From the records below, determine the number of lines containing "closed". Output that number alone.
== EXTRACTED MATERIAL
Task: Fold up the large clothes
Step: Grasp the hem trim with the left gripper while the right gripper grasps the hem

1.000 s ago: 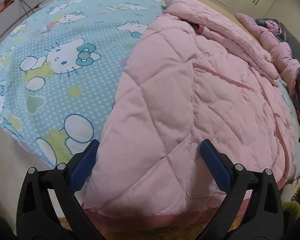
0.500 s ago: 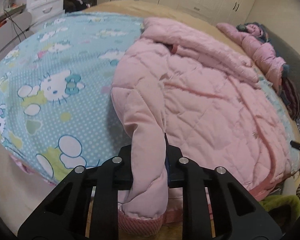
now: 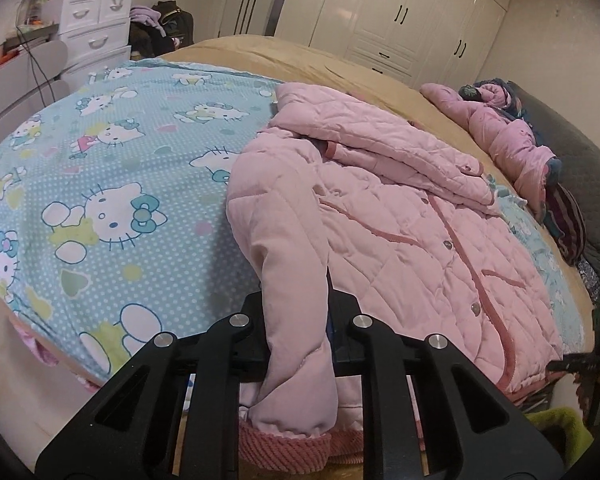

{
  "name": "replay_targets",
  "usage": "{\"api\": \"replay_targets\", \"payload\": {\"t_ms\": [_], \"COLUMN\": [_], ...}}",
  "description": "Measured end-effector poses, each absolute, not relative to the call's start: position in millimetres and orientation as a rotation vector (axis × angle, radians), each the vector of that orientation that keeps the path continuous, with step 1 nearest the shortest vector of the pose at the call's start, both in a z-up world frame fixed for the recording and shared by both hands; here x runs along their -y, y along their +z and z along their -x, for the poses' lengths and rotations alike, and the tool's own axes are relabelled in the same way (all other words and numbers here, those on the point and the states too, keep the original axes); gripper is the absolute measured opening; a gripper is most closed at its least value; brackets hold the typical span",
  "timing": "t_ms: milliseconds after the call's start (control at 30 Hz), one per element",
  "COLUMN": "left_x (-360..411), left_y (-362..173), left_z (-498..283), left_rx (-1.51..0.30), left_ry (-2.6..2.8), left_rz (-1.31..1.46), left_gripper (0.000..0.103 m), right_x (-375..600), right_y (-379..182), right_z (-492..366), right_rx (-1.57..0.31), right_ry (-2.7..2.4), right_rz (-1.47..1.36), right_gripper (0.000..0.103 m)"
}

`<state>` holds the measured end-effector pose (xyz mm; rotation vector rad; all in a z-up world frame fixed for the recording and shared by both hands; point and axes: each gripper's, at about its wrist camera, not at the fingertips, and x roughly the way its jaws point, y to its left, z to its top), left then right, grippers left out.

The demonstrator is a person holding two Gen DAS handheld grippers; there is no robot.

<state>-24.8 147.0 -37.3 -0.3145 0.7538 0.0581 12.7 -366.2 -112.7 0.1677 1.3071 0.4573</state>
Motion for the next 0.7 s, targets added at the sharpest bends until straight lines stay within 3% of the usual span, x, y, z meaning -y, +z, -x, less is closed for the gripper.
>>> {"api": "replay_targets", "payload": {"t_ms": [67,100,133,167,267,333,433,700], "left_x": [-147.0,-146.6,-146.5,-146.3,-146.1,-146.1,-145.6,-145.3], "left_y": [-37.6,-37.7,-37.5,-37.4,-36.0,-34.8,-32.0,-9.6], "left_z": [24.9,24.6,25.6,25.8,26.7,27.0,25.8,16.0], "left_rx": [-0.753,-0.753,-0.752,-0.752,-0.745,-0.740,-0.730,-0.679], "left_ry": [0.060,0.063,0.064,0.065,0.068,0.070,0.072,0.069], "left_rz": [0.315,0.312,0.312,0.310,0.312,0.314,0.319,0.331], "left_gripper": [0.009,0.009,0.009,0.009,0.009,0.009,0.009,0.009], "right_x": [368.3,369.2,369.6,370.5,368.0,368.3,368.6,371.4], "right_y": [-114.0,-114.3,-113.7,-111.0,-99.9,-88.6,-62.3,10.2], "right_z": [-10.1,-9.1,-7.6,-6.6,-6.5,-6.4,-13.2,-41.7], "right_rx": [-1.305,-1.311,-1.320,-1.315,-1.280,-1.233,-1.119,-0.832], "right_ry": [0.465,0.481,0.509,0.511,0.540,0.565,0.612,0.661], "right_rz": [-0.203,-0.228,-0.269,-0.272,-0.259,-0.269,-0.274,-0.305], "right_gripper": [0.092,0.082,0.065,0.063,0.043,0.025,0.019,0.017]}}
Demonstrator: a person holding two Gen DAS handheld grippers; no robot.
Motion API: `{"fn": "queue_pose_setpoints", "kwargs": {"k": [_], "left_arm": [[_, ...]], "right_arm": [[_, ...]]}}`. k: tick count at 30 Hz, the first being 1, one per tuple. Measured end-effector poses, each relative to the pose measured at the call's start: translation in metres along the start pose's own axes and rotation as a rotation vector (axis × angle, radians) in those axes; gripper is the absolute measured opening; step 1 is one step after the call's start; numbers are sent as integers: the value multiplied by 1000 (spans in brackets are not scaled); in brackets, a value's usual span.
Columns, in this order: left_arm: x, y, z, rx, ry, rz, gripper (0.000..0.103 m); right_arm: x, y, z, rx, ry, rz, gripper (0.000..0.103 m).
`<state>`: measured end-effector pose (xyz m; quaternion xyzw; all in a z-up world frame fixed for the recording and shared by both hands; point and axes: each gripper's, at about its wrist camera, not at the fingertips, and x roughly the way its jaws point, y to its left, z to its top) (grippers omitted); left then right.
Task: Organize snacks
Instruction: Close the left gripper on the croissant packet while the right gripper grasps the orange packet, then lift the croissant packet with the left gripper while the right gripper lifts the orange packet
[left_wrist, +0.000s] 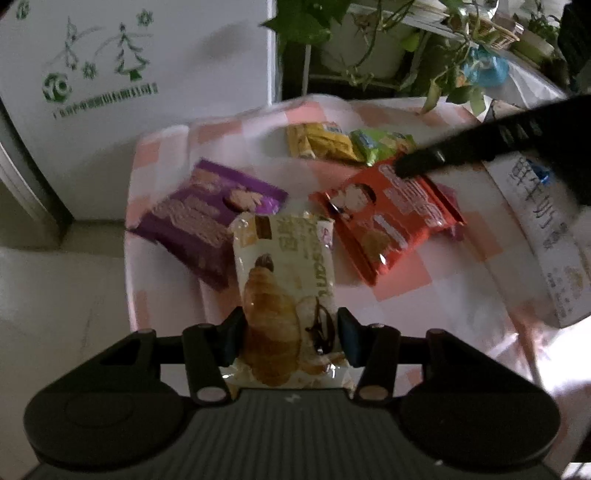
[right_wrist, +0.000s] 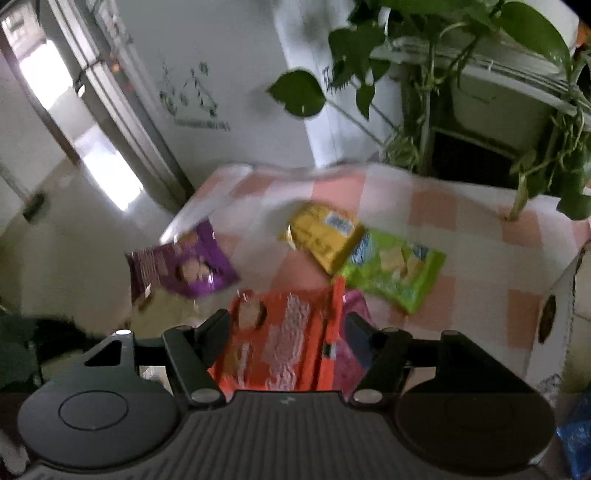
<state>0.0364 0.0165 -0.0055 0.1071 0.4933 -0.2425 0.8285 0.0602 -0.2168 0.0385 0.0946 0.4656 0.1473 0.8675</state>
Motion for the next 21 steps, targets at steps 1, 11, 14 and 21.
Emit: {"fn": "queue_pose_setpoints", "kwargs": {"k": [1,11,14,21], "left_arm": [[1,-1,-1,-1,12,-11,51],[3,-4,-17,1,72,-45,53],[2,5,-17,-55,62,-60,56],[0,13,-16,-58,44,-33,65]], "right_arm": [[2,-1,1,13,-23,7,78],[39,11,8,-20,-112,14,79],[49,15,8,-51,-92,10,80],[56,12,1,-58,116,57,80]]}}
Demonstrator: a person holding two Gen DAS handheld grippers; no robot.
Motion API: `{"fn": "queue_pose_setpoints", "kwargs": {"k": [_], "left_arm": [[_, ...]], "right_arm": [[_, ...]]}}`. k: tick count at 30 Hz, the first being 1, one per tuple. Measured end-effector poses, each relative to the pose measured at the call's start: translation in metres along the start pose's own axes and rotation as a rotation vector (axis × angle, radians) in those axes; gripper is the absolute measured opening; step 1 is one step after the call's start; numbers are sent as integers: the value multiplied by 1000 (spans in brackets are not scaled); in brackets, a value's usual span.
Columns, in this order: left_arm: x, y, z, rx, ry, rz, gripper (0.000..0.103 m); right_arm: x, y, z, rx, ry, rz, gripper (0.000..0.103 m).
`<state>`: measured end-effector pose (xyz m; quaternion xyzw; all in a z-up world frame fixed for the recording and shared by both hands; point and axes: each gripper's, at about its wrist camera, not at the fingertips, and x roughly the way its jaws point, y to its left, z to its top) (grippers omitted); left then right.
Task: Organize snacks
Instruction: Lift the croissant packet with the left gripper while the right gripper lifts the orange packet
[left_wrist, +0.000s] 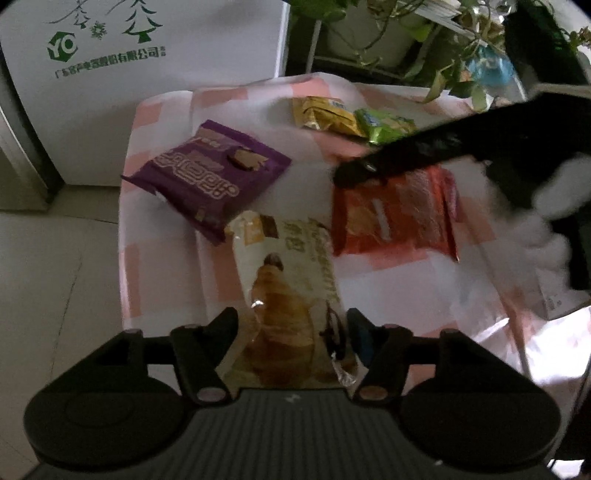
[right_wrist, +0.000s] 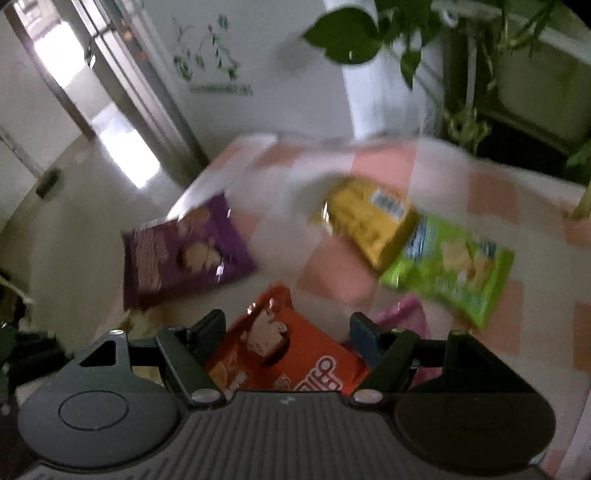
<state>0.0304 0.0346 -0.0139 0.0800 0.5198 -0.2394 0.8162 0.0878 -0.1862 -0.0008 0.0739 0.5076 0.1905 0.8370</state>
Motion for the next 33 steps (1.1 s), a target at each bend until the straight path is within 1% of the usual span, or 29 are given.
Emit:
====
TASK ANSWER = 2